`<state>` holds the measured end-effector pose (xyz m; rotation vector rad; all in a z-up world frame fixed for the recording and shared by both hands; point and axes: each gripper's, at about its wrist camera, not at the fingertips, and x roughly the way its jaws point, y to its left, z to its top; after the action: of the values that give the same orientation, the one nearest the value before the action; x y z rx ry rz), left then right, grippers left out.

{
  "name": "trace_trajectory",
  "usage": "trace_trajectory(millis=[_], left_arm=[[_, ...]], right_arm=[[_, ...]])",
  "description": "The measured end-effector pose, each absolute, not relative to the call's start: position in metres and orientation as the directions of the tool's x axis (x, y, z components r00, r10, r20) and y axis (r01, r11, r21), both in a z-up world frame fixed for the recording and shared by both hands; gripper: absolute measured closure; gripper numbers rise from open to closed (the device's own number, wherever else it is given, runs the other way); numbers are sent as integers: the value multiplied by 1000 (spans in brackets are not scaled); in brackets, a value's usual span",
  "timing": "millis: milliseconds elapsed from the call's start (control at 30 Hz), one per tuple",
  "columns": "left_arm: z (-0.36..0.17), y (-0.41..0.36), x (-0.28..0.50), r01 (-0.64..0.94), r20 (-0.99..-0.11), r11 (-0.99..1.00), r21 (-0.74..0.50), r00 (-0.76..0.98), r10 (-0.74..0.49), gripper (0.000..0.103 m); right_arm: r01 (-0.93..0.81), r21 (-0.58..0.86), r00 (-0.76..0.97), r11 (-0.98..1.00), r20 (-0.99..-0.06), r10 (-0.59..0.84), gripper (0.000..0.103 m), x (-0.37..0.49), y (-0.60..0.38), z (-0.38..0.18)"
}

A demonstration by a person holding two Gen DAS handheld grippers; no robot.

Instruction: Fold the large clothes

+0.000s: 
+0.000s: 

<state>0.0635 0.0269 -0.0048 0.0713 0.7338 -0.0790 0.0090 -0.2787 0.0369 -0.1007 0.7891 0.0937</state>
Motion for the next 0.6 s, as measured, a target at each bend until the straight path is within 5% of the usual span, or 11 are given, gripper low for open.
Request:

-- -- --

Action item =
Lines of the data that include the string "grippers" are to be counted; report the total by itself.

Answer to the problem =
2